## [Task to carry out]
Each line of the data should be transcribed exactly as given.

Start of The data

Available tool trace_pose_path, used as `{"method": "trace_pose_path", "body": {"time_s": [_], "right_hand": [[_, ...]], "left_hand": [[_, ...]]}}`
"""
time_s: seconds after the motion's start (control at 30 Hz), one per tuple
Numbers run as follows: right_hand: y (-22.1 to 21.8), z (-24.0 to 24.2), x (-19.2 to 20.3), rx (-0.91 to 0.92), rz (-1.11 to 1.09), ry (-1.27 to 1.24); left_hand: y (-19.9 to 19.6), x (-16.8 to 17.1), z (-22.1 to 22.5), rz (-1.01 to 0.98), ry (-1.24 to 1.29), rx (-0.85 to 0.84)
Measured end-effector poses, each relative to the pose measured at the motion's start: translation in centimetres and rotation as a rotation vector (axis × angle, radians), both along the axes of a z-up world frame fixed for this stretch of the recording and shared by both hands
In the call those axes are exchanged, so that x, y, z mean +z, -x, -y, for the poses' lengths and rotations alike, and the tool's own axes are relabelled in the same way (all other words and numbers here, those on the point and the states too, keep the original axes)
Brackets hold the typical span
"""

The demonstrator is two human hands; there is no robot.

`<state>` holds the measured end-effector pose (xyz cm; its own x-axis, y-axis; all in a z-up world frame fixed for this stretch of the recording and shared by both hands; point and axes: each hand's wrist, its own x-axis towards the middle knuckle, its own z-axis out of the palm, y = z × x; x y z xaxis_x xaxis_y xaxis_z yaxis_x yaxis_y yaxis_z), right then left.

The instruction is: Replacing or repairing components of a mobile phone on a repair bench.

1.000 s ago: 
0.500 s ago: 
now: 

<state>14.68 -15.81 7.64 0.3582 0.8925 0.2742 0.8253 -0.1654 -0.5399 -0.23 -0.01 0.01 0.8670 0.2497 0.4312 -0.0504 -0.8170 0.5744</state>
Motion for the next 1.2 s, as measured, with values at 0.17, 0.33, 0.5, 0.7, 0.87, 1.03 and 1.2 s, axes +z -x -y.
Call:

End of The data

## [Exercise answer]
Available tool trace_pose_path, used as `{"method": "trace_pose_path", "body": {"time_s": [_], "right_hand": [[_, ...]], "left_hand": [[_, ...]]}}`
"""
time_s: seconds after the motion's start (control at 30 Hz), one per tuple
Numbers run as follows: right_hand: y (-22.1 to 21.8), z (-24.0 to 24.2), x (-19.2 to 20.3), rx (-0.91 to 0.92), rz (-1.11 to 1.09), ry (-1.27 to 1.24); left_hand: y (-19.9 to 19.6), x (-16.8 to 17.1), z (-22.1 to 22.5), rz (-1.01 to 0.98), ry (-1.24 to 1.29), rx (-0.85 to 0.84)
Measured end-effector poses, each relative to the pose measured at the motion's start: translation in centimetres and rotation as a rotation vector (axis × angle, radians), both along the axes of a z-up world frame fixed for this stretch of the recording and shared by both hands
In the call those axes are exchanged, so that x, y, z mean +z, -x, -y, for the poses' lengths and rotations alike, and the tool's own axes are relabelled in the same way (all other words and numbers here, those on the point and the states too, keep the original axes)
Brackets hold the typical span
"""

The demonstrator is two human hands; there is no robot.

`<state>` holds the measured end-effector pose (xyz cm; its own x-axis, y-axis; all in a z-up world frame fixed for this stretch of the recording and shared by both hands; point and axes: each hand's wrist, its own x-axis towards the middle knuckle, its own z-axis out of the palm, y = z × x; x y z xaxis_x xaxis_y xaxis_z yaxis_x yaxis_y yaxis_z), right then left.

The instruction is: Replacing or repairing components of a mobile phone on a repair bench.

1.000 s ago: 
0.500 s ago: 
now: 

<state>14.68 -15.81 7.64 0.3582 0.8925 0.2742 0.8253 -0.1654 -0.5399 -0.23 -0.01 0.01 0.8670 0.2497 0.4312 -0.0504 -0.8170 0.5744</state>
Motion for the next 1.2 s, as measured, with values at 0.17, 0.33, 0.5, 0.7, 0.87, 1.03 and 1.2 s, axes +z -x -y.
Call:

Nothing else goes in the answer.